> [Action item] For the data below, give again exactly the lines from the one containing "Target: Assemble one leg" through the one containing "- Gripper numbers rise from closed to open", both ends included, and no others.

> [Records contained in a dataset]
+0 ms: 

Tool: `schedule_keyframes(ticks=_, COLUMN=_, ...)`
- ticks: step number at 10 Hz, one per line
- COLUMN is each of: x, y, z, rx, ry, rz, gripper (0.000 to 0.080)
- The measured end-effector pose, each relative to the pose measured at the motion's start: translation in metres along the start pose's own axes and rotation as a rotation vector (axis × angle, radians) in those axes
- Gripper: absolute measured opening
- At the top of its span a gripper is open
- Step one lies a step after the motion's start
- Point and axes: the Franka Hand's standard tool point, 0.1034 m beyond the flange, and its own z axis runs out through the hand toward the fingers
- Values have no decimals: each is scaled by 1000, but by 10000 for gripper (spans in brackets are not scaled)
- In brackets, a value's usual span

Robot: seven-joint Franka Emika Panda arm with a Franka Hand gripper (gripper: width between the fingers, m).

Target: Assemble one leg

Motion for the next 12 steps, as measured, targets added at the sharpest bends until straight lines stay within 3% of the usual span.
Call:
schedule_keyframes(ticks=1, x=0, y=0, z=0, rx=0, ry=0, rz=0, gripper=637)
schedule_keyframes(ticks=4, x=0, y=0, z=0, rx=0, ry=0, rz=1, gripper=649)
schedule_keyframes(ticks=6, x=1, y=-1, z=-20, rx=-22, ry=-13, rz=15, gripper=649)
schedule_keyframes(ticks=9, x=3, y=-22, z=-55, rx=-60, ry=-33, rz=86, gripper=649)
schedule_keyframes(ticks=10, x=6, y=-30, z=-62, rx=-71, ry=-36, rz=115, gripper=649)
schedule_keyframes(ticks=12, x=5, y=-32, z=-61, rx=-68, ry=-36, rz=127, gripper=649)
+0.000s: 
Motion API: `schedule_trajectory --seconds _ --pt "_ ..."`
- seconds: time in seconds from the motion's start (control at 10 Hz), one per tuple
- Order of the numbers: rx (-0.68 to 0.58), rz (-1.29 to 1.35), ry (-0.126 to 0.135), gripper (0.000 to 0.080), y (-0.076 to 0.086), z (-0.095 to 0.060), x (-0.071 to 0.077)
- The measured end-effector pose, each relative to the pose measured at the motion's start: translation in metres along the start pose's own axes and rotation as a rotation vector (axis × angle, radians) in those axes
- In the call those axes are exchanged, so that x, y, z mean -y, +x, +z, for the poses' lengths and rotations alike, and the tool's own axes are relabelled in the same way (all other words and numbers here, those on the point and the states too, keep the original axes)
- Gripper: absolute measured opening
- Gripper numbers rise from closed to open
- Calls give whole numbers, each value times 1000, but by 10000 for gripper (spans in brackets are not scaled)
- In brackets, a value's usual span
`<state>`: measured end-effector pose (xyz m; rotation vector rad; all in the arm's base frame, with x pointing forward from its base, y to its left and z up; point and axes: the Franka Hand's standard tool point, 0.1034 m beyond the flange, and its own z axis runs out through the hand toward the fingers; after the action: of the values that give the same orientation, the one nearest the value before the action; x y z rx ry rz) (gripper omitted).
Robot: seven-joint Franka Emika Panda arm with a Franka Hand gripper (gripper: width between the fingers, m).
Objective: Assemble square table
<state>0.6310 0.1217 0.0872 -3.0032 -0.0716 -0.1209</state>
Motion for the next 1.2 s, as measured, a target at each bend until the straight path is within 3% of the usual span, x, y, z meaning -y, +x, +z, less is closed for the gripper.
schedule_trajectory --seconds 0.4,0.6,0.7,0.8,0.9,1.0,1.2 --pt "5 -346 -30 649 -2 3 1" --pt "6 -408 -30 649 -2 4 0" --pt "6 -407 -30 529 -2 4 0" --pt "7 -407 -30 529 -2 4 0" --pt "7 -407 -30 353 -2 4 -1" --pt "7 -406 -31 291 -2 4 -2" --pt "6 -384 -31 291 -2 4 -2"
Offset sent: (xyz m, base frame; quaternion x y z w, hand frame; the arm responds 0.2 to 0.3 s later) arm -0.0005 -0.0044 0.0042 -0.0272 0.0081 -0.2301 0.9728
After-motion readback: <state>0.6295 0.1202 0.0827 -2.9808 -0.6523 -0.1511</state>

> [Completed task]
Target: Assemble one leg

Motion for the next 12 steps, as measured, targets added at the sharpest bends until straight lines stay within 3% of the usual span.
Call:
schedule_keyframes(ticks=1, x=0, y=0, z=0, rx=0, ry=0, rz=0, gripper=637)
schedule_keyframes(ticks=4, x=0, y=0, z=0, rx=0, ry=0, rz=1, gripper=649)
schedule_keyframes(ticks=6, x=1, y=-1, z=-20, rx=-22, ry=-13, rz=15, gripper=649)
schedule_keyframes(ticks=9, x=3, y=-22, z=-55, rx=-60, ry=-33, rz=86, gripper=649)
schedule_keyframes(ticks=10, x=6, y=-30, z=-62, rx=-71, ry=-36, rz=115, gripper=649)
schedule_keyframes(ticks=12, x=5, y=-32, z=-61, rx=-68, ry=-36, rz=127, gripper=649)
+0.000s: 
Motion API: `schedule_trajectory --seconds _ --pt "_ ..."`
- seconds: time in seconds from the motion's start (control at 10 Hz), one per tuple
- Order of the numbers: rx (-0.68 to 0.58), rz (-1.29 to 1.35), ry (-0.126 to 0.135), gripper (0.000 to 0.080), y (-0.076 to 0.086), z (-0.095 to 0.060), x (-0.071 to 0.077)
- The measured end-effector pose, each relative to the pose measured at the motion's start: translation in metres along the start pose's own axes and rotation as a rotation vector (axis × angle, radians) in those axes
- In the call those axes are exchanged, so that x, y, z mean -y, +x, +z, for the poses' lengths and rotations alike, and the tool's own axes are relabelled in the same way (all other words and numbers here, those on the point and the states too, keep the original axes)
- Gripper: absolute measured opening
- Gripper numbers rise from closed to open

This concludes the output for the exercise.